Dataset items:
---

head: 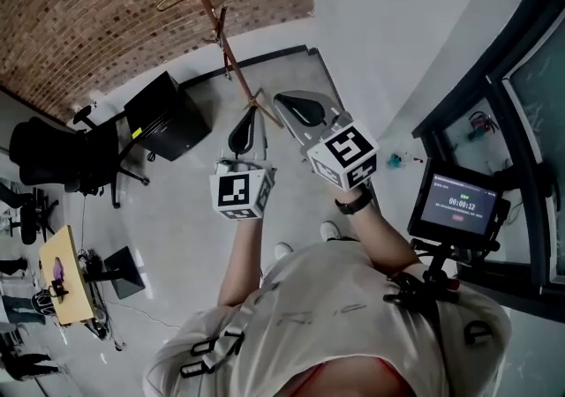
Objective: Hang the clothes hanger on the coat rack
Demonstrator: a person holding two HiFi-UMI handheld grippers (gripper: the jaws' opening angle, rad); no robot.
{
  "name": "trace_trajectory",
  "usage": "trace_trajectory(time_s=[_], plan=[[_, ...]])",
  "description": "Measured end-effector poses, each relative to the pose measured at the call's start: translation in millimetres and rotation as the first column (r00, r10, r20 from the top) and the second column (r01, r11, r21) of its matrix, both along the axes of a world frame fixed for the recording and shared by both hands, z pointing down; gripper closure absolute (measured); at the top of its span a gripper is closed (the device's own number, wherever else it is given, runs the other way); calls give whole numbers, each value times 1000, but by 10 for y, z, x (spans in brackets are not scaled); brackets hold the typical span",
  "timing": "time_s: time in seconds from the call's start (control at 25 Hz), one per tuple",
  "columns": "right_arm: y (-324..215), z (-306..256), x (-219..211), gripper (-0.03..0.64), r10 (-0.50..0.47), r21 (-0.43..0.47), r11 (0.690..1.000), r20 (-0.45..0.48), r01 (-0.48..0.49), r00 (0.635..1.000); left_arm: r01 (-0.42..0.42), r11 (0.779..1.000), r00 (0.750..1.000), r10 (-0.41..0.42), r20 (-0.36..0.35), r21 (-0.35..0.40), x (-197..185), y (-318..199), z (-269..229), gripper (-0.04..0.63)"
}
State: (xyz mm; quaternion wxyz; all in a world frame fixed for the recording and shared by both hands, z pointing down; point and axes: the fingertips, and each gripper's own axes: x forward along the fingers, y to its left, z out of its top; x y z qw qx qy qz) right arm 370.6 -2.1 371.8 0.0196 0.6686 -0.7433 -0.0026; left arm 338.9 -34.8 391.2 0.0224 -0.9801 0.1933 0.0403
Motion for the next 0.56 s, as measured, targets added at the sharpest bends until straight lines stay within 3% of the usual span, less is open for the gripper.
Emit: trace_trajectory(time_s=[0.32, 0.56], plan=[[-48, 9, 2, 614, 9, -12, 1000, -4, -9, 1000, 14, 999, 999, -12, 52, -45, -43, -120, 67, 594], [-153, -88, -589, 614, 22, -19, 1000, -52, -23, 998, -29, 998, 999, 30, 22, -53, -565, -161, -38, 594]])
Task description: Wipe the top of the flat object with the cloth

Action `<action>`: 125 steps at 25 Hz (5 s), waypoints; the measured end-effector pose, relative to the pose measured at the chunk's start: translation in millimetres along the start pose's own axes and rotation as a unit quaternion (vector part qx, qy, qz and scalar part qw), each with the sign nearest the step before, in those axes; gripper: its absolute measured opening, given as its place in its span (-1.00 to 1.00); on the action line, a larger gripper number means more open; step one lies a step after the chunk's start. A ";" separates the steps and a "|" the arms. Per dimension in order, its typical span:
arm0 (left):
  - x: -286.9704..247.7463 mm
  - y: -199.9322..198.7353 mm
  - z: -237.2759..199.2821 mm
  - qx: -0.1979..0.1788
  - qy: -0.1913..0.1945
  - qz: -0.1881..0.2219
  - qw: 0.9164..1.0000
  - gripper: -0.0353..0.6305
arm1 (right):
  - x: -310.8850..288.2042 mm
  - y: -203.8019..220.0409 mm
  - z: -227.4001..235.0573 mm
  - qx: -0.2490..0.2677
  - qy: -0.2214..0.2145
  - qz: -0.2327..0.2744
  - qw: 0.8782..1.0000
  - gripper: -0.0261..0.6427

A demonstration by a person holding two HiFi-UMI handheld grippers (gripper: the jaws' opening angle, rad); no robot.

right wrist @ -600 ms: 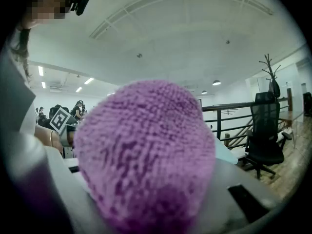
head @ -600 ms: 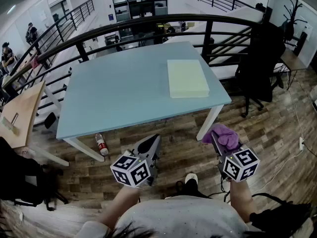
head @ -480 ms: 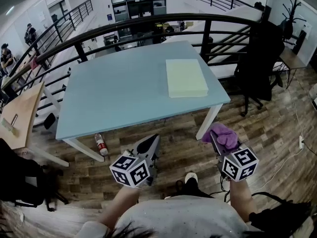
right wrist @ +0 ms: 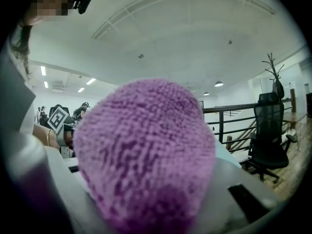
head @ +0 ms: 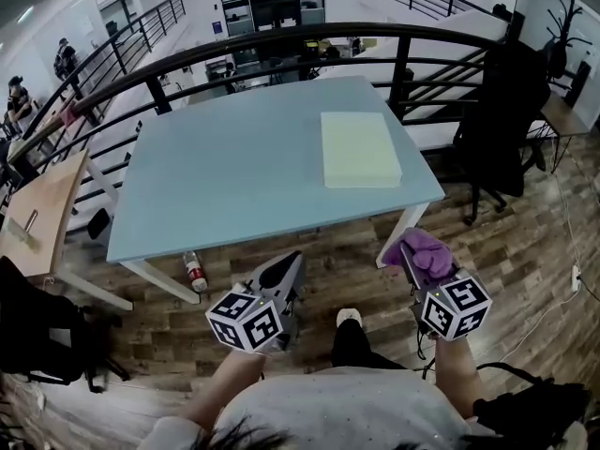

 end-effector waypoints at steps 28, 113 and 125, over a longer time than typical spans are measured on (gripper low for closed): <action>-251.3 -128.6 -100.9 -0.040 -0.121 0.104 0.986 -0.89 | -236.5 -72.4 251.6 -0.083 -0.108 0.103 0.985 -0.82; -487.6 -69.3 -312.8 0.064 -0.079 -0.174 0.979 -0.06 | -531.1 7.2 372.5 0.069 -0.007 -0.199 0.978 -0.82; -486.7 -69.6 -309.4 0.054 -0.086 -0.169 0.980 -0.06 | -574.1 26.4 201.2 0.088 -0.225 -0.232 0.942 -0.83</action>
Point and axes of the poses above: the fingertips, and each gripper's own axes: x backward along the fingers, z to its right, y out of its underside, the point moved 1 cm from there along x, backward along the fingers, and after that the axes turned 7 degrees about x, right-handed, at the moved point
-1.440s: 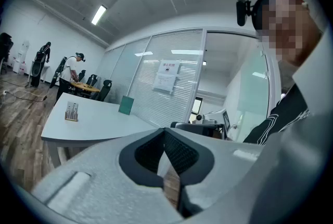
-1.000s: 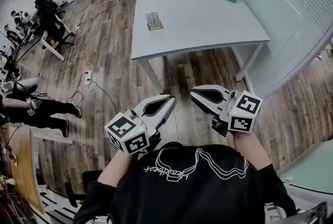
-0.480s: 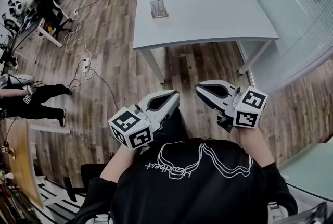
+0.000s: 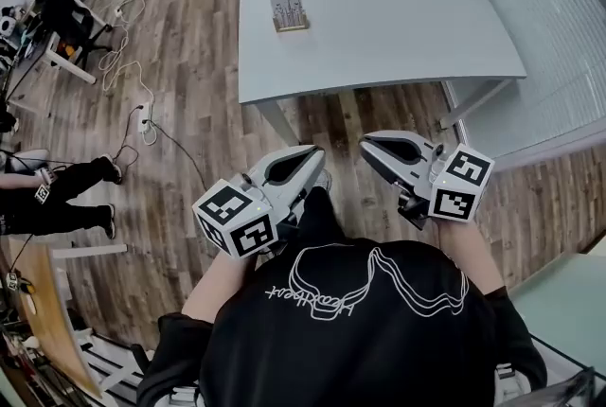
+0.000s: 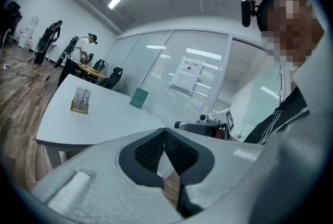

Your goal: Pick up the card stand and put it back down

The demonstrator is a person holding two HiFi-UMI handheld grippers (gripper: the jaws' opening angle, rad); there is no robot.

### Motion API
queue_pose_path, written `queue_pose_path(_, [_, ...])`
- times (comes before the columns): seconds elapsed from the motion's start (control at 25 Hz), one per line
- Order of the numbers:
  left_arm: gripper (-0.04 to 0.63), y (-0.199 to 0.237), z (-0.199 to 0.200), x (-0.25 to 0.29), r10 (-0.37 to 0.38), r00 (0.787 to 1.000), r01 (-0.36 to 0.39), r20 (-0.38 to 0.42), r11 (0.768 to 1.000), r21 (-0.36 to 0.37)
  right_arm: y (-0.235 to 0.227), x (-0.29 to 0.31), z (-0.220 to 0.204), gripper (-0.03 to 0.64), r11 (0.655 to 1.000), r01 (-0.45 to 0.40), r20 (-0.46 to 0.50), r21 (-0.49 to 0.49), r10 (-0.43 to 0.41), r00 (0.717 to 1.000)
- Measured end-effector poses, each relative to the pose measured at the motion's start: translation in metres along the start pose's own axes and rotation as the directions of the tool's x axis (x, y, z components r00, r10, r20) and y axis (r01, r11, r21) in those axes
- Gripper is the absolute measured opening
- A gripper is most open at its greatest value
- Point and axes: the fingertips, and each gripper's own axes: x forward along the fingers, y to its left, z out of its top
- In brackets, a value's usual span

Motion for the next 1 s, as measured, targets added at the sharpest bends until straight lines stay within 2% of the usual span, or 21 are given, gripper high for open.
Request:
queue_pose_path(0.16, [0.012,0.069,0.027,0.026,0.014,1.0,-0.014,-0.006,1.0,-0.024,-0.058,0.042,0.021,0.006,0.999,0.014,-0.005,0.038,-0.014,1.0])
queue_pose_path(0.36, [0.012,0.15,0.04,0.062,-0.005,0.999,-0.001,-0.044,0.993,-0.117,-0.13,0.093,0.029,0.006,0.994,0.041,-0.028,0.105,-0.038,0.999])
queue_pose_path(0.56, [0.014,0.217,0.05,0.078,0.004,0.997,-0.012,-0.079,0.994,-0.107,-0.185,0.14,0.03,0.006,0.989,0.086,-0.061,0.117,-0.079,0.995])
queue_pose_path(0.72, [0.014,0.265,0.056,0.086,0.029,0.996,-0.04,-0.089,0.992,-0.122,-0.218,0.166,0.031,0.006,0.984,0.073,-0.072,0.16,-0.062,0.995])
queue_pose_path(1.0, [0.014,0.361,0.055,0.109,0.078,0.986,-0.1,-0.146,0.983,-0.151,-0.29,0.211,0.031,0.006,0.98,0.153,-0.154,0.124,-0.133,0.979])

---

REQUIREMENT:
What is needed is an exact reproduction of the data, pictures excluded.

RESULT OF THIS EXERCISE:
head: 
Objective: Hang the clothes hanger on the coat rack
Demonstrator: a person holding two HiFi-UMI handheld grippers (gripper: the jaws' opening angle, rad); no robot.
{
  "name": "trace_trajectory",
  "usage": "trace_trajectory(time_s=[_], plan=[[_, ...]])",
  "description": "Measured end-effector poses, each relative to the pose measured at the call's start: translation in millimetres and rotation as the first column (r00, r10, r20 from the top) and the second column (r01, r11, r21) of its matrix, both along the axes of a world frame fixed for the recording and shared by both hands, z pointing down; gripper closure absolute (measured); at the top of its span a gripper is closed (the device's own number, wherever else it is given, runs the other way); calls give whole numbers, each value times 1000, but by 10 for y, z, x (spans in brackets are not scaled); brackets hold the typical span",
  "timing": "time_s: time in seconds from the call's start (control at 25 Hz), one per tuple",
  "columns": "right_arm: y (-324..215), z (-306..256), x (-219..211), gripper (-0.03..0.64), r10 (-0.50..0.47), r21 (-0.43..0.47), r11 (0.690..1.000), r20 (-0.45..0.48), r01 (-0.48..0.49), r00 (0.635..1.000); left_arm: r01 (-0.42..0.42), r11 (0.779..1.000), r00 (0.750..1.000), r10 (-0.41..0.42), r20 (-0.36..0.35), r21 (-0.35..0.40), x (-197..185), y (-318..199), z (-269..229), gripper (-0.04..0.63)"
}
State: (xyz mm; quaternion wxyz; all in a world frame fixed for the recording and shared by both hands, z pointing down; point and axes: the fingertips, and each gripper's own axes: x forward along the fingers, y to its left, z out of its top; x y z qw qx qy qz) right arm 370.6 -2.1 371.8 0.0196 0.6686 -0.7433 -0.0026; left arm 338.9 -34.8 391.2 0.0224 -0.9801 0.1933 0.0403
Motion for the next 0.56 s, as measured, targets added at the sharpest bends until straight lines stay within 3% of the usual span, less is open for the gripper.
Emit: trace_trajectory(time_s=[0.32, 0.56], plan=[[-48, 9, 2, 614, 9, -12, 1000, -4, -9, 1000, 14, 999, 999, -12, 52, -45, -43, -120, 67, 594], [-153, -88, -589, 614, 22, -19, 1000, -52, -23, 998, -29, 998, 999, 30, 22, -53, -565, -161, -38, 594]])
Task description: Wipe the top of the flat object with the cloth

Action `<action>`: 125 steps at 25 Hz (5 s), waypoints; the measured end-effector pose, relative to the pose measured at the chunk's start: translation in millimetres along the start pose's own axes and rotation as a unit quaternion (vector part qx, qy, qz and scalar part qw), each with the sign nearest the step before, in those axes; gripper: its absolute measured opening, given as its place in its span (-1.00 to 1.00); on the action line, a larger gripper number means more open; step one lies a step after the chunk's start. A ";" separates the steps and a "|" the arms. Per dimension in order, its typical span:
arm0 (left):
  - x: -286.9704..247.7463 mm
  - y: -199.9322..198.7353 mm
  - z: -237.2759..199.2821 mm
  - qx: -0.1979..0.1788
  - qy: -0.1913..0.1945
  - qz: -0.1881..0.2219
  - qw: 0.9164..1.0000
  - gripper: -0.0353..0.6305
arm1 (right):
  - x: -310.8850..288.2042 mm
  - y: -203.8019..220.0409 mm
  - z: -227.4001..235.0573 mm
  - qx: -0.2490..0.2677
  - qy: -0.2214..0.2145
  - qz: -0.2327..0.2744
  - qw: 0.8782..1.0000
  - gripper: -0.0261..0.6427

A demonstration by a person holding two HiFi-UMI handheld grippers (gripper: the jaws' opening angle, rad); no robot.

right wrist @ -600 ms: 
head @ -600 ms: 
head @ -480 ms: 
right wrist @ +0 ms: 
head @ +0 ms: 

 end-effector waypoints at steps 28, 113 and 125, over a longer time than typical spans are measured on (gripper low for closed): <action>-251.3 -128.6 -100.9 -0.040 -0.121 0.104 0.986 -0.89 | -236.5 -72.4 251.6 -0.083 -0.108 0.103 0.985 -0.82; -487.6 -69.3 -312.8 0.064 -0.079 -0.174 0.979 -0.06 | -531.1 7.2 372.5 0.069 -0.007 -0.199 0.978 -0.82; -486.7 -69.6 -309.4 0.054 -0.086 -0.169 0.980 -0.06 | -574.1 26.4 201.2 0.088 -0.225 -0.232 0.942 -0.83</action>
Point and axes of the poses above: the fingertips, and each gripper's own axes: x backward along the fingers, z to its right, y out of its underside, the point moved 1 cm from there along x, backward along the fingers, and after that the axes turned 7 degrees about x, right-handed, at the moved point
-1.440s: 
-1.000s: 
-0.480s: 
+0.000s: 
+0.000s: 

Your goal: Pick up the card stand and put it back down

The demonstrator is a person holding two HiFi-UMI handheld grippers (gripper: the jaws' opening angle, rad); there is no robot.

### Motion API
queue_pose_path, written `queue_pose_path(_, [_, ...])`
- times (comes before the columns): seconds elapsed from the motion's start (control at 25 Hz), one per line
- Order of the numbers:
  left_arm: gripper (-0.04 to 0.63), y (-0.199 to 0.237), z (-0.199 to 0.200), x (-0.25 to 0.29), r10 (-0.37 to 0.38), r00 (0.787 to 1.000), r01 (-0.36 to 0.39), r20 (-0.38 to 0.42), r11 (0.768 to 1.000), r21 (-0.36 to 0.37)
  right_arm: y (-0.235 to 0.227), x (-0.29 to 0.31), z (-0.220 to 0.204), gripper (-0.03 to 0.64), r11 (0.655 to 1.000), r01 (-0.45 to 0.40), r20 (-0.46 to 0.50), r21 (-0.49 to 0.49), r10 (-0.43 to 0.41), r00 (0.717 to 1.000)
- Measured end-effector poses, each relative to the pose measured at the motion's start: translation in metres along the start pose's own axes and rotation as the directions of the tool's x axis (x, y, z components r00, r10, r20) and y axis (r01, r11, r21) in those axes
- Gripper is the absolute measured opening
- A gripper is most open at its greatest value
- Point and axes: the fingertips, and each gripper's own axes: x forward along the fingers, y to its left, z out of its top
- In brackets, a value's usual span

Motion for the next 1 s, as measured, targets added at the sharpest bends until straight lines stay within 2% of the usual span, or 21 are given, gripper high for open.
Request:
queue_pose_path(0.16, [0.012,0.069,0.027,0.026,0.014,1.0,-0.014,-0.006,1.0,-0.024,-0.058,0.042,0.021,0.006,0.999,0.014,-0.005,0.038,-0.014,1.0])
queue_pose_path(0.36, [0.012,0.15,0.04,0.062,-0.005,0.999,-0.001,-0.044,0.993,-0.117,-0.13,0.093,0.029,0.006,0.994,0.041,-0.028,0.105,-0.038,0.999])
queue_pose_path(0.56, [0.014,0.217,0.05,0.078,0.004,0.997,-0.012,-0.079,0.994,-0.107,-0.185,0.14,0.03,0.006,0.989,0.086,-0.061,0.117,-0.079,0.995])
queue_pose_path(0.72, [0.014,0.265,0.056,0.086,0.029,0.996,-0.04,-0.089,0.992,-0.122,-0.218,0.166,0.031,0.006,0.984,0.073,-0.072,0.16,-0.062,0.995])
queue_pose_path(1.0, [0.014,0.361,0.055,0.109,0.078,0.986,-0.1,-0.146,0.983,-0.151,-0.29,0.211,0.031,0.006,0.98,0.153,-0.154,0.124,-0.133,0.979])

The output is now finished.